The Teflon Coating Process

The goal of both Teflon coating and powder coating is basically similar, although the processes used to apply each of them are slightly different. Both coatings are meant to impart some specific property to the item that is being coated. For powder coating, the goal is a protective layer that will keep the item from being damaged, although with Teflon, usually a non-stick surface is the property that is intended to be given to the item it is being applied to.

The Teflon Coating Process

A Teflon coating has the ability to apply many other properties to the item it is being applied to. Of course Teflon’s non-stick properties are probably the most common ones desired, but there are a few other properties, like temperature-related properties, that might be the ones that are actually being sought. But whatever the property that is being sought from Teflon, there are a couple of methods of application:

  1. The surface of the item that is being coated with Teflon is sandblasted so that it receives a lot of tiny micro-abrasions. This rougher surface is easier for the non-stick Teflon to grab onto. However, this method has been shown to create a rather weak bond with the item it is being coated onto. This is why some cookware may be more easily scratched than others.
  2. A stronger bond can be created by using a resin as a bonding agent to help the Teflon stick onto the item.

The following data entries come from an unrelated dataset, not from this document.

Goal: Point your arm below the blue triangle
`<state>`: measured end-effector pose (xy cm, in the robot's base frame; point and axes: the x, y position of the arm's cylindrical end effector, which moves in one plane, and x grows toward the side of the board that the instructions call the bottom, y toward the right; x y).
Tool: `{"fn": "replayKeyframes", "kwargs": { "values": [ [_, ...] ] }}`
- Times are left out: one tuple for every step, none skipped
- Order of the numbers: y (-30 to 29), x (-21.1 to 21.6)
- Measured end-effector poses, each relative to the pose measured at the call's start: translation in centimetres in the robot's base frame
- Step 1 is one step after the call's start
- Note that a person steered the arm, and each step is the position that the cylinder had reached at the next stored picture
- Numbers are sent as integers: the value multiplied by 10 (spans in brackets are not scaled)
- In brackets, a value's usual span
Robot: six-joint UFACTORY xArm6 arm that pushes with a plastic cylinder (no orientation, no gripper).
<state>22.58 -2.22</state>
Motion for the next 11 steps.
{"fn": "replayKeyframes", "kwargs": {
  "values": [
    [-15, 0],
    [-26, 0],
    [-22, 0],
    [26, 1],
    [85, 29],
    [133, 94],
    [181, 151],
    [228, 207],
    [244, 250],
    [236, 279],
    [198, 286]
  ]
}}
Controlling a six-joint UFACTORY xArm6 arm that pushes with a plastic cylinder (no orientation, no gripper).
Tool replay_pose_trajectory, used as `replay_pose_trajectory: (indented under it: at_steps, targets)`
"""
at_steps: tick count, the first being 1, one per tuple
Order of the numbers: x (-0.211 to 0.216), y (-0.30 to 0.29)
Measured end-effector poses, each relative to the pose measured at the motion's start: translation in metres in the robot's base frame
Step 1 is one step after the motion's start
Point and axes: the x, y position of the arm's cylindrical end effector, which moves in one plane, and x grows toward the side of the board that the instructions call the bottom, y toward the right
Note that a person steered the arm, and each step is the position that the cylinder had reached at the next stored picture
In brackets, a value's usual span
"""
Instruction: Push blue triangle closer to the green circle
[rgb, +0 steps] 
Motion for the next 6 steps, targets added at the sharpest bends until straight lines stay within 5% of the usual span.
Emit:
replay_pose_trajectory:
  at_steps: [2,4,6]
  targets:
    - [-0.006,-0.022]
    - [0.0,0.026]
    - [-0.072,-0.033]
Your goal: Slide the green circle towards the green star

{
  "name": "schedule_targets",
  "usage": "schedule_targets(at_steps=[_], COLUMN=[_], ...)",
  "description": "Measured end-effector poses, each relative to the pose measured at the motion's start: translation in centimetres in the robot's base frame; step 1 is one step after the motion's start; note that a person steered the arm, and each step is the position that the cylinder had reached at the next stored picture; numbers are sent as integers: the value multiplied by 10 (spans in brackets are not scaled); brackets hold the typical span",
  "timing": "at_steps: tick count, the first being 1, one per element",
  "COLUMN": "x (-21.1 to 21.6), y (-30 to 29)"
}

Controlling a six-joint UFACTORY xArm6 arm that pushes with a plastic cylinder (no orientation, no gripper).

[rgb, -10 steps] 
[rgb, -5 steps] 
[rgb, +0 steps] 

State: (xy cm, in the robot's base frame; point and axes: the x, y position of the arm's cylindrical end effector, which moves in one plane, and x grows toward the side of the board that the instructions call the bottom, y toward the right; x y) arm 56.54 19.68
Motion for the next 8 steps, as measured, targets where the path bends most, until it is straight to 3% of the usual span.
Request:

Both of these two methods focus on overcoming the one property that so many people know Teflon for its non-stick property. After all, it is very difficult to get something that doesn’t stick to anything to actually adhere onto an object. But once the Teflon coating is applied, you have a smooth surface that resists water and can stand up to a wide variety of temperatures. It’s perfect for numerous applications, both in the consumer and industrial sectors.